(Recorded data)
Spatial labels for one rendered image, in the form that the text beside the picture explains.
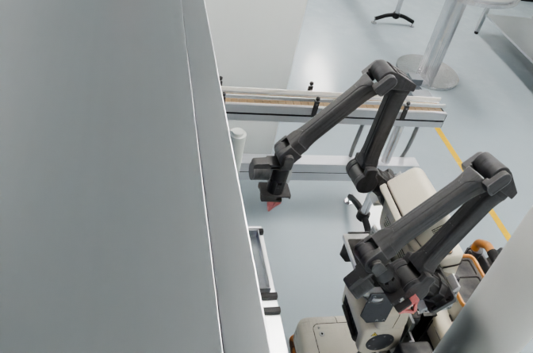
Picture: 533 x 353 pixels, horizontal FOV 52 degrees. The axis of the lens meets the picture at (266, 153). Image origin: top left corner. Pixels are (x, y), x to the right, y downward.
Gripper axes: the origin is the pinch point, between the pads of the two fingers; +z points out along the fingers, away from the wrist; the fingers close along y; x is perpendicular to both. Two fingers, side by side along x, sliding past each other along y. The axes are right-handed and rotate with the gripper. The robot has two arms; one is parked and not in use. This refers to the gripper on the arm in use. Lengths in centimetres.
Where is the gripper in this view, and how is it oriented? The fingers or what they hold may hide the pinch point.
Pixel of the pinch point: (269, 208)
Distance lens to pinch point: 187.6
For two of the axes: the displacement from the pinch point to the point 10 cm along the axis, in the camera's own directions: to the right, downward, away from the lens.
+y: -9.6, -0.5, -2.6
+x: 1.7, 6.5, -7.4
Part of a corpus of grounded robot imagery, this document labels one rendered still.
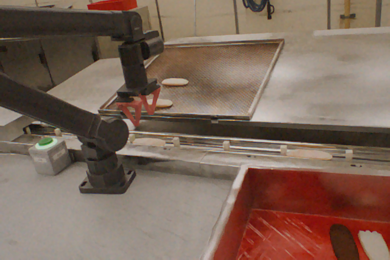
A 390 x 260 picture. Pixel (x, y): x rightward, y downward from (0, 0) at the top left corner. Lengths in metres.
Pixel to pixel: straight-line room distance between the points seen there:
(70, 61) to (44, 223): 3.20
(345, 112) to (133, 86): 0.53
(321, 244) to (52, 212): 0.57
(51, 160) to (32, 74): 3.47
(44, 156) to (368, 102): 0.84
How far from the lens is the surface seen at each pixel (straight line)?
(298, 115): 0.96
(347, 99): 1.02
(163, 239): 0.72
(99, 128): 0.80
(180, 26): 5.04
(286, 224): 0.71
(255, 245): 0.67
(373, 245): 0.67
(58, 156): 1.03
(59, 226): 0.84
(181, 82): 1.20
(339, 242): 0.67
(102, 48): 3.70
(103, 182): 0.87
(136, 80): 0.90
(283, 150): 0.85
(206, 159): 0.85
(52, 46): 4.09
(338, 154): 0.87
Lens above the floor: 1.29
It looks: 23 degrees down
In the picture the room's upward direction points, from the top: 9 degrees counter-clockwise
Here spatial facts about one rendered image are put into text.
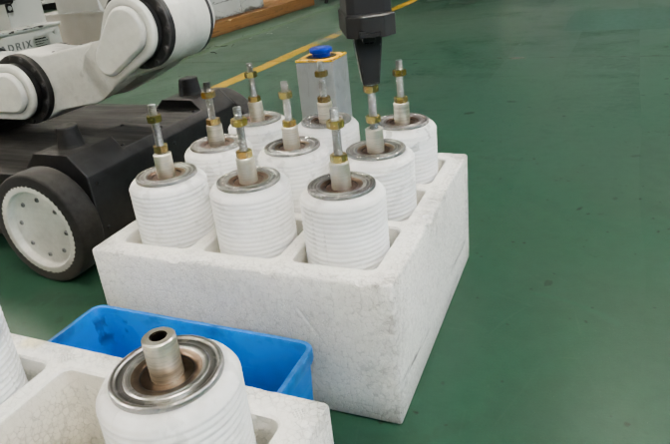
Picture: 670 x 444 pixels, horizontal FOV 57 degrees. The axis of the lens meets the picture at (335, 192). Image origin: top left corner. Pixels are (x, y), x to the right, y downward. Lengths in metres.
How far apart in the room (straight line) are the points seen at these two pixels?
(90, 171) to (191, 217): 0.38
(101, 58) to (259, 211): 0.57
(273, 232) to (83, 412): 0.26
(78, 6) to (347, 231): 3.01
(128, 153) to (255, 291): 0.55
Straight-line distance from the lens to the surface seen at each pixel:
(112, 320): 0.81
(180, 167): 0.81
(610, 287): 0.98
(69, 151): 1.15
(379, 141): 0.76
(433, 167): 0.88
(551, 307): 0.92
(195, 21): 1.16
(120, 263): 0.80
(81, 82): 1.30
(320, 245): 0.66
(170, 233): 0.77
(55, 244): 1.15
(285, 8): 4.72
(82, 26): 3.55
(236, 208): 0.69
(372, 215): 0.65
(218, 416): 0.41
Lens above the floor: 0.51
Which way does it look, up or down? 23 degrees down
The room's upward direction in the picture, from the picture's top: 6 degrees counter-clockwise
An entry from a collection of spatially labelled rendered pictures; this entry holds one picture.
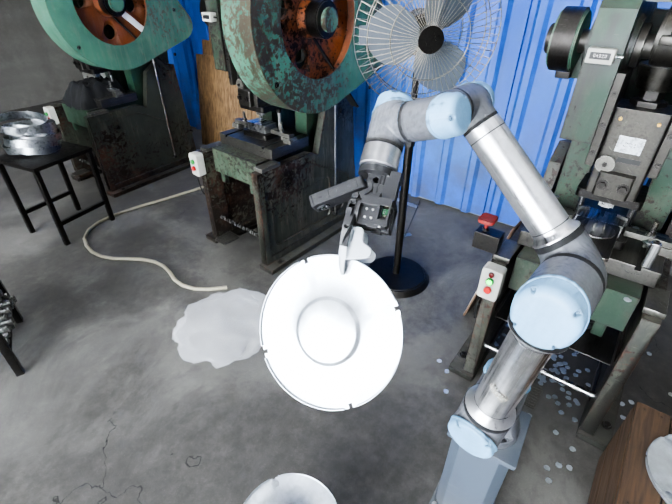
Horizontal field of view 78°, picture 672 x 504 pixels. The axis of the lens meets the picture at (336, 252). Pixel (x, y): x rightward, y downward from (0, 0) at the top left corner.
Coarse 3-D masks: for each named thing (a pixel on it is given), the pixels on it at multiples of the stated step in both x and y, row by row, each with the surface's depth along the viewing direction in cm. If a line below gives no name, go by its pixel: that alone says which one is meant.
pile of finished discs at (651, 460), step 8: (656, 440) 124; (664, 440) 125; (648, 448) 121; (656, 448) 122; (664, 448) 122; (648, 456) 120; (656, 456) 120; (664, 456) 120; (648, 464) 117; (656, 464) 118; (664, 464) 118; (648, 472) 116; (656, 472) 116; (664, 472) 116; (656, 480) 114; (664, 480) 114; (656, 488) 113; (664, 488) 112; (664, 496) 111
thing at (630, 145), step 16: (624, 112) 126; (640, 112) 124; (656, 112) 122; (608, 128) 131; (624, 128) 128; (640, 128) 126; (656, 128) 123; (608, 144) 132; (624, 144) 130; (640, 144) 127; (656, 144) 125; (608, 160) 133; (624, 160) 132; (640, 160) 129; (592, 176) 139; (608, 176) 134; (624, 176) 132; (640, 176) 131; (592, 192) 139; (608, 192) 136; (624, 192) 132
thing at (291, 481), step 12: (288, 480) 124; (300, 480) 124; (312, 480) 124; (252, 492) 120; (264, 492) 121; (276, 492) 121; (288, 492) 121; (300, 492) 121; (312, 492) 121; (324, 492) 121
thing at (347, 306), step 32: (320, 256) 80; (288, 288) 82; (320, 288) 80; (352, 288) 77; (384, 288) 75; (288, 320) 82; (320, 320) 78; (352, 320) 76; (384, 320) 75; (288, 352) 81; (320, 352) 78; (352, 352) 76; (384, 352) 74; (288, 384) 81; (320, 384) 78; (352, 384) 76; (384, 384) 74
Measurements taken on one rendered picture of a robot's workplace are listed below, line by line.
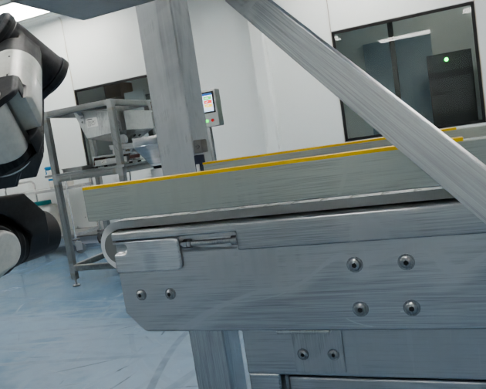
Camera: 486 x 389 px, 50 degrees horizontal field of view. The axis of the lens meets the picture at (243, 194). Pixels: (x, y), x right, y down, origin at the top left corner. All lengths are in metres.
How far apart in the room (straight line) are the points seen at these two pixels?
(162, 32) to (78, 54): 6.37
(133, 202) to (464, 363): 0.32
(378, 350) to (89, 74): 6.69
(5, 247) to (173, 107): 0.57
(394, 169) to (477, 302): 0.12
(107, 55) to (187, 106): 6.14
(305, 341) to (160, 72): 0.46
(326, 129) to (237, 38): 1.44
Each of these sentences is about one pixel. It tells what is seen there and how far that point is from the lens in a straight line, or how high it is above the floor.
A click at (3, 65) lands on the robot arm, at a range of 1.00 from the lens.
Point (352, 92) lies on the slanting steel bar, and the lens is 0.36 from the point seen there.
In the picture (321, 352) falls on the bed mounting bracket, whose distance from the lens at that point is 0.51.
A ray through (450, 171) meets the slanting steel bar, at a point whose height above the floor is 0.97.
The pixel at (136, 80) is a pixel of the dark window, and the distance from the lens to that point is 6.67.
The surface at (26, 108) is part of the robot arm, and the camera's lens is 0.91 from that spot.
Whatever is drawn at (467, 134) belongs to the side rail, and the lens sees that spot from 0.68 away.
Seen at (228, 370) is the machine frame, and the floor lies 0.66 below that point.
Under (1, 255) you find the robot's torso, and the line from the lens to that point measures 1.22.
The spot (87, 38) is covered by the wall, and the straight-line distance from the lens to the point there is 7.10.
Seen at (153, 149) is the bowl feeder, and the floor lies 1.05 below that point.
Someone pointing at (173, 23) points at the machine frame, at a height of 1.19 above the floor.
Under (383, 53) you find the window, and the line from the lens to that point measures 5.75.
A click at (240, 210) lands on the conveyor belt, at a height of 0.94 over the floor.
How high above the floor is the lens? 1.00
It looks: 6 degrees down
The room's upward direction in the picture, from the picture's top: 9 degrees counter-clockwise

Assigned task: Print, exactly, each line above from the one with "Part of a corpus" to the one with "(70, 61) to (44, 223): 3.20", end lines included. Leave pictures out of it.

Reply:
Part of a corpus of grounded robot imagery, this document labels one rendered still.
A 390 x 260 picture. Pixel (x, y): x rightward, y downward from (0, 0) at the top left corner. Lengths in metres.
Pixel to pixel: straight-line room distance between the points seen there:
(70, 61) to (44, 223): 3.20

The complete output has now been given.